The F-86 was so great a stretch of American technology after World War II that the wing slats, at first, could not be manufactured in U.S. factories. When the XP-86 went into testing at Edwards Air Force Base (AFB), the slats from the Me-262 had to be taken off the captured test aircraft at Wright-Patterson AFB, Ohio and shipped for installation on the XP-86 at Edwards. This should give you an idea of how close the design of the Me-262 was to the F-86. What the F-86 had that the Me-262 didn’t was a greatly improved engine (but only one), greater wing sweep, and eventually irreversible hydraulic flight controls. Like the Me-262, the F-86 could exceed the speed of sound in a dive.

The T-39 was a 1958 twin engine, trainer, small passenger jet design that just happened to use a variant of the F-86 wing. Its fuselage shape just happens to look a lot like a big Me-262 and the longerons and wing spars just kind of match those other two aircraft. They share many other characteristics, but I’ll save that for a future story. The T-39 had two pod mounted 3000 pound sea-level static thrust engines and weighed 18,650 pounds full takeoff load. The F-86E had a max gross weight of 17,100 pounds with a 7,500 pound afterburning turbojet engine. This means, under most conditions, the T-39 could match the performance of an F-86 if the F-86 stayed out of afterburner. This is why the T-39 one of the best heavy chase aircraft in the world.
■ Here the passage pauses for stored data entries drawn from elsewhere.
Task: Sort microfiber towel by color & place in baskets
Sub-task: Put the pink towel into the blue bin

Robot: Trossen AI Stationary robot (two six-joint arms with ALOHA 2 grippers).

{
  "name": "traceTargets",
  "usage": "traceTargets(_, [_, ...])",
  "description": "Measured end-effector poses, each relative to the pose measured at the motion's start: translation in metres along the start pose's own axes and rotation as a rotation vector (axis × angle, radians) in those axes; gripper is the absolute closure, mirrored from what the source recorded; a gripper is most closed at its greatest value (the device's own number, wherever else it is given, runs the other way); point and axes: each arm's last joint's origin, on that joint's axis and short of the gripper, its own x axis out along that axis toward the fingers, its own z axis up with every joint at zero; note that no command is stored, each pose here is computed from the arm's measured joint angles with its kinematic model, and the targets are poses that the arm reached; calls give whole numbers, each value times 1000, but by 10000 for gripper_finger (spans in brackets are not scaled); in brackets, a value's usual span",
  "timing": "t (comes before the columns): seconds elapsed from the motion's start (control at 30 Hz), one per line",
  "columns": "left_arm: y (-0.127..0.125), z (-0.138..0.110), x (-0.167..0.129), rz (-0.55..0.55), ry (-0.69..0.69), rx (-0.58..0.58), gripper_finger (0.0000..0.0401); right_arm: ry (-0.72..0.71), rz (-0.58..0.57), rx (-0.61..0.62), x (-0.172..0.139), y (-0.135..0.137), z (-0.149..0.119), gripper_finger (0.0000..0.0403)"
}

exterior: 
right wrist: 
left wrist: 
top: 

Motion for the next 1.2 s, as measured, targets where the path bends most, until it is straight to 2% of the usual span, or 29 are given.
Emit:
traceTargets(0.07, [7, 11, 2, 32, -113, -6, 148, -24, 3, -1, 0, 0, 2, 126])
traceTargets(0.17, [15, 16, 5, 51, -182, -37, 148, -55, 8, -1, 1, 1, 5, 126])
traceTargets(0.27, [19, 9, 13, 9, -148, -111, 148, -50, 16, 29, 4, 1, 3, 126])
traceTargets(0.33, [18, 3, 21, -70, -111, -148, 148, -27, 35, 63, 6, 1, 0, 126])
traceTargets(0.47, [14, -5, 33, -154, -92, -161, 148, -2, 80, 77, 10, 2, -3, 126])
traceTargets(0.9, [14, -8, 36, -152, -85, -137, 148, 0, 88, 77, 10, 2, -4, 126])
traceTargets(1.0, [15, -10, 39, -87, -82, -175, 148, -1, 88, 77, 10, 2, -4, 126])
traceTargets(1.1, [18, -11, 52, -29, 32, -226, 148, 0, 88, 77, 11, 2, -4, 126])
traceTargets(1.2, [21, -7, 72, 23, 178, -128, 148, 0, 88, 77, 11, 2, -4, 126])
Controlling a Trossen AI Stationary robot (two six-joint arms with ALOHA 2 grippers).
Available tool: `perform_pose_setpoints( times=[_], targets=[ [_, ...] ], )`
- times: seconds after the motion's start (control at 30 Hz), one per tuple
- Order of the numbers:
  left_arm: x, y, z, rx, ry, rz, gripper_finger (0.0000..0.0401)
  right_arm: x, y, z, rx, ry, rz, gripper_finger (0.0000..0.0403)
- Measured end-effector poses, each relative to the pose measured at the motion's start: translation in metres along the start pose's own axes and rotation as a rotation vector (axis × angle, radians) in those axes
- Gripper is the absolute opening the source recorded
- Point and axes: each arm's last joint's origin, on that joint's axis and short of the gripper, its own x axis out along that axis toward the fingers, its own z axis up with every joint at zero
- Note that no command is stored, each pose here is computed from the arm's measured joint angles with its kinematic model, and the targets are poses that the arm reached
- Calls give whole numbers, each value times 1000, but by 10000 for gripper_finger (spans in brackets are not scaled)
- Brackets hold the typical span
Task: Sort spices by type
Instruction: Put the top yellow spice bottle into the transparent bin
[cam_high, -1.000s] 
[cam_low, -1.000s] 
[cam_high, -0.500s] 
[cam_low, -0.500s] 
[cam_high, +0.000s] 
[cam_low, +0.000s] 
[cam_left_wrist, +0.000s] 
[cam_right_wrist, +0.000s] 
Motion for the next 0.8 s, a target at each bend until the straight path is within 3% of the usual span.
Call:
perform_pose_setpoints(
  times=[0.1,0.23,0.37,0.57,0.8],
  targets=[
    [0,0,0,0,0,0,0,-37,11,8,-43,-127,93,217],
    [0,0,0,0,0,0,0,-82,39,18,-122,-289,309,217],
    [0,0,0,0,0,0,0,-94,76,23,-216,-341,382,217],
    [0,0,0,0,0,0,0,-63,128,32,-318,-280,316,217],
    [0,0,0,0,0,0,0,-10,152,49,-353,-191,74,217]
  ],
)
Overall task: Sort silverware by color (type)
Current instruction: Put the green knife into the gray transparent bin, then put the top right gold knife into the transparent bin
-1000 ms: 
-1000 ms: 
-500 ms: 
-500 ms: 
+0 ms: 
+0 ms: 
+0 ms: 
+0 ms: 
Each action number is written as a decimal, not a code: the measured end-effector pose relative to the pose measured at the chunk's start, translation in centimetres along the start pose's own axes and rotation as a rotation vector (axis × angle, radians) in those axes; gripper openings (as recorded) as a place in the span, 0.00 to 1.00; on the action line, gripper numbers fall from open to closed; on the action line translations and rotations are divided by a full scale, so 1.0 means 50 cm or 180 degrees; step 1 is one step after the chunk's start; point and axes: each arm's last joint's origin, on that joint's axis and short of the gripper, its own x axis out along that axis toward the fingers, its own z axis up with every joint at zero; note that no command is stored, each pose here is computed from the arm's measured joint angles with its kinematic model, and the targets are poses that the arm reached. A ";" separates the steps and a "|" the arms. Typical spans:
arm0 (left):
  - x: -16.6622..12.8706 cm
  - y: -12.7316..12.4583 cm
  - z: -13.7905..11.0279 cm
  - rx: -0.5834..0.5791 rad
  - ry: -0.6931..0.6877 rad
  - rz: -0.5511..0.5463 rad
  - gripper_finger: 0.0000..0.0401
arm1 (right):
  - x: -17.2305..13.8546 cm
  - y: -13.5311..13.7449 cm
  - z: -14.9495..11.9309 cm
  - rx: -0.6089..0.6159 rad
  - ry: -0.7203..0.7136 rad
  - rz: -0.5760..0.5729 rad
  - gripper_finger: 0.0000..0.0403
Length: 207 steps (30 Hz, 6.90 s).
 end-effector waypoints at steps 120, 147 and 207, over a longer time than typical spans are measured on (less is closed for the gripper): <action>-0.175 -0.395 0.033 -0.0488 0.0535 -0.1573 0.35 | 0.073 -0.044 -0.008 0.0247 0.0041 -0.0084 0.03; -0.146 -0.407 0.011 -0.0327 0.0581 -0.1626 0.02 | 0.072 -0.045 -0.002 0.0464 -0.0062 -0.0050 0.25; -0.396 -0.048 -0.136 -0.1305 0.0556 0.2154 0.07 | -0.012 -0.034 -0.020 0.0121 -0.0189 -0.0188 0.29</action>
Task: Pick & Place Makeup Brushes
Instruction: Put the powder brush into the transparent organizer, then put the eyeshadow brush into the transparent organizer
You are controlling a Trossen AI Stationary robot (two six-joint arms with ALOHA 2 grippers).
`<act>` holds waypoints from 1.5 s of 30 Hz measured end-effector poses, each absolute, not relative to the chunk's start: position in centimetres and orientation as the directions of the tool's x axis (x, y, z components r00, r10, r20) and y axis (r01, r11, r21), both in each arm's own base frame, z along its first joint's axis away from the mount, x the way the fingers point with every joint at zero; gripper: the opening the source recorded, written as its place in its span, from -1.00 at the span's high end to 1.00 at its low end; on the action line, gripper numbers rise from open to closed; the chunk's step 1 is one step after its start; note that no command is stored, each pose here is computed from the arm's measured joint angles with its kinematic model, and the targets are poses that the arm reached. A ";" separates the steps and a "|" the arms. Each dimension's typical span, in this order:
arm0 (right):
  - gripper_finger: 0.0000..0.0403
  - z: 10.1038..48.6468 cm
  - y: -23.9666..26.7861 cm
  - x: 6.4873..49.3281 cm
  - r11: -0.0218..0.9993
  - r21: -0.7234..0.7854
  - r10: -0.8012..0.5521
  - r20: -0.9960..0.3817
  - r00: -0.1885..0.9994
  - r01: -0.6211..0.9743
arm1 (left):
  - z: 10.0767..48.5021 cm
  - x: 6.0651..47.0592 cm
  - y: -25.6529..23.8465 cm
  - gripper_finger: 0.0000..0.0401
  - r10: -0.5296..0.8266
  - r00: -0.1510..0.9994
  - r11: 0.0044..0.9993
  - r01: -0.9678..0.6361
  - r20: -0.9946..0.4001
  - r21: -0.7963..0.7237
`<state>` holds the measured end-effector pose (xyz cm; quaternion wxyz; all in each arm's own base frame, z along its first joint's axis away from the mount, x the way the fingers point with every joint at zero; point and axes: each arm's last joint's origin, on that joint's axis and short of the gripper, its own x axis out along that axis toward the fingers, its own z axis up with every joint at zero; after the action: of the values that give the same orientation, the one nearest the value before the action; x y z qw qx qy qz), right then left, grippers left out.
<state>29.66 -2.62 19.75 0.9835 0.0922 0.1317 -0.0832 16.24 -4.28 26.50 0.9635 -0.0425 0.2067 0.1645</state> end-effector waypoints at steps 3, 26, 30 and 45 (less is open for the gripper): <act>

Until the aircraft were dumped out of the Edwards inventory, we used them as testbeds, targets, and to chase heavy aircraft including the C-17s. This type of chase was great work and well suited to the T-39. With a max speed of 482 knots and a stall speed less than 100 knots, the T-39 could keep up with the C-17 in every phase of flight. The only place we ever had any trouble was during slow-down. When you airdrop a load out of an aircraft, following the turn to the drop run-in, the airdrop aircraft has to make a slowdown maneuver to get from infiltration speed (cruise speed) to the drop speed. Airdrop speed varies from 100 to about 130 knots depending on the type of load and the aircraft. The C-17 can slow down faster than any other aircraft in existence. It can go from a 300 knot cruise to 120 knot drop speed in seconds. When the C-17 pilot pulls back the power, the aircraft automatically throws out flaps, slots, spoilers, barn doors, etc., etc. Now try to keep up with that kind of deceleration in a slick aircraft, like the T-39, that flys like a fighter jet. The first couple of times we tired this, the C-17 spit us right out of formation. Finally, we came to a mutual agreement; the C-17 would give us a heads up well before they started their slow-down. That’s nice. I’m sure they were still laughing every time they pulled back the power to slow down. The moment the C-17 started slowing, we would throw everything out: speed brake, cross controls, power at idle, weaving all over the sky. Once you finally slowed down to the correct speed, you’d slip right back into position and try to act like nothing happened. I’m sure our photographer (photog) on the chase flights was not at all happy with our aviation hijinks. It’s bad enough for non-flying crew in high performance formation much less for the photog taking shots out the side window while all this hiacka stuff is going on. That’s known in the business as “barf-city.” But that’s what we were there to get—photographs and videos especially of the airdrop. We had a little help from the Sherpas.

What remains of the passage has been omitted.